Mid-cap fallers included Mallinckrodt, punished for flatlining sales of H.P. Acthar gel; Hikma, hurt by revenue forecast cuts and US delays to generic versions of Advair; and Tesaro, the victim of a 2017 drift as its newly launched ovarian cancer drug Zejula struggled in the face of competition from Astrazeneca’s Lynparza.
Real money
Of course, for those with a taste for volatility the real money was to be made trading smaller biopharma groups. Among companies capitalised at $250m to $5bn Sangamo and Esperion climbed fivefold, while Nektar, Immunomedics and Spectrum rose over 300%.
On the downside, in addition to Merrimack the stock of Forward Pharma also collapsed – another result of paying out a one-off windfall as a special dividend. Novan suffered a clinical setback with its acne candidate SB204, while Adocia lost Lilly as a partner for BioChaperone Lispro.
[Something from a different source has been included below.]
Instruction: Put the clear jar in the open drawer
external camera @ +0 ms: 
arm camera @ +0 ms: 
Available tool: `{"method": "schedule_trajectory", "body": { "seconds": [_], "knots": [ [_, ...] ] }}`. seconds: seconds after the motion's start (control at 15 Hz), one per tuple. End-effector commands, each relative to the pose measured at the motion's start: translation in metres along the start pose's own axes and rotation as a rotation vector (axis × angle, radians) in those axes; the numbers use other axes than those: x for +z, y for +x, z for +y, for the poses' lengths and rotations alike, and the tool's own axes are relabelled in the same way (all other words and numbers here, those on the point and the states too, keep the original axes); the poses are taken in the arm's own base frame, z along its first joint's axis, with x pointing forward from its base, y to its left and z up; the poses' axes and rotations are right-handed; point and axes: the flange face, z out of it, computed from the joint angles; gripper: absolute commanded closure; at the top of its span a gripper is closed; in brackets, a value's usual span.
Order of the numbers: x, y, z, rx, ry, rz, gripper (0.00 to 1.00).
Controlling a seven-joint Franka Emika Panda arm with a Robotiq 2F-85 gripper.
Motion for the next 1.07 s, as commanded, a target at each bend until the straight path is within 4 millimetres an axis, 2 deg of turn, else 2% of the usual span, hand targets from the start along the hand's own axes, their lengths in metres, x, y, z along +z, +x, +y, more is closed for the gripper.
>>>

Small cap ($250m-5bn): top risers and fallers in 12 months | |||
Share price | Market capitalisation ($m) | ||
12-mth chg | YE 2017 | 12-mth chg | |
Top 5 risers | |||
Sangamo Biosciences | 438% | 1,386 | 1,171 |
Esperion Therapeutics | 426% | 1,725 | 1,443 |
Nektar Therapeutics | 387% | 9,404 | 7,529 |
Immunomedics | 340% | 2,457 | 1,754 |
Spectrum Pharmaceuticals | 328% | 1,908 | 1,551 |
Top 5 worst performers | |||
Novan Therapeutics | (84%) | 67 | (344) |
Curis | (77%) | 115 | (275) |
Forward Pharma | (77%) | 347 | (356) |
Merrimack | (74%) | 137 | (389) |
Adocia | (73%) | 116 | (289) |
Source: EvaluatePharma |
Sangamo and Esperion were both recovery stories, the former receiving a massive boost from a technology-validating deal with Pfizer in May. The case of Spectrum is more curious: the group surged on the promise of its pan-Her inhibitor poziotinib in a small NSCLC niche, before firing its chief executive, Rajesh Shrotriya.
Spectrum’s late surge enabled the group to overtake Puma, a small-cap front-runner at the end of the third quarter whose stock faded in November.
All that said, one company is not captured in the 2017 numbers by virtue of having been taken over: the $11.9bn acquisition of Kite Pharma by Gilead in August cemented that group’s 304% share price appreciation on the year. Had Kite had a standalone existence at the end of 2017 it would have graduated to the mid-caps according to this classification.
It is successes such as these that keep biopharma investors coming back for more, irrespective of the sector’s obvious failures. After a year in which M&A activity cooled they will be hoping for a recovery as the JP Morgan conference gets under way this week.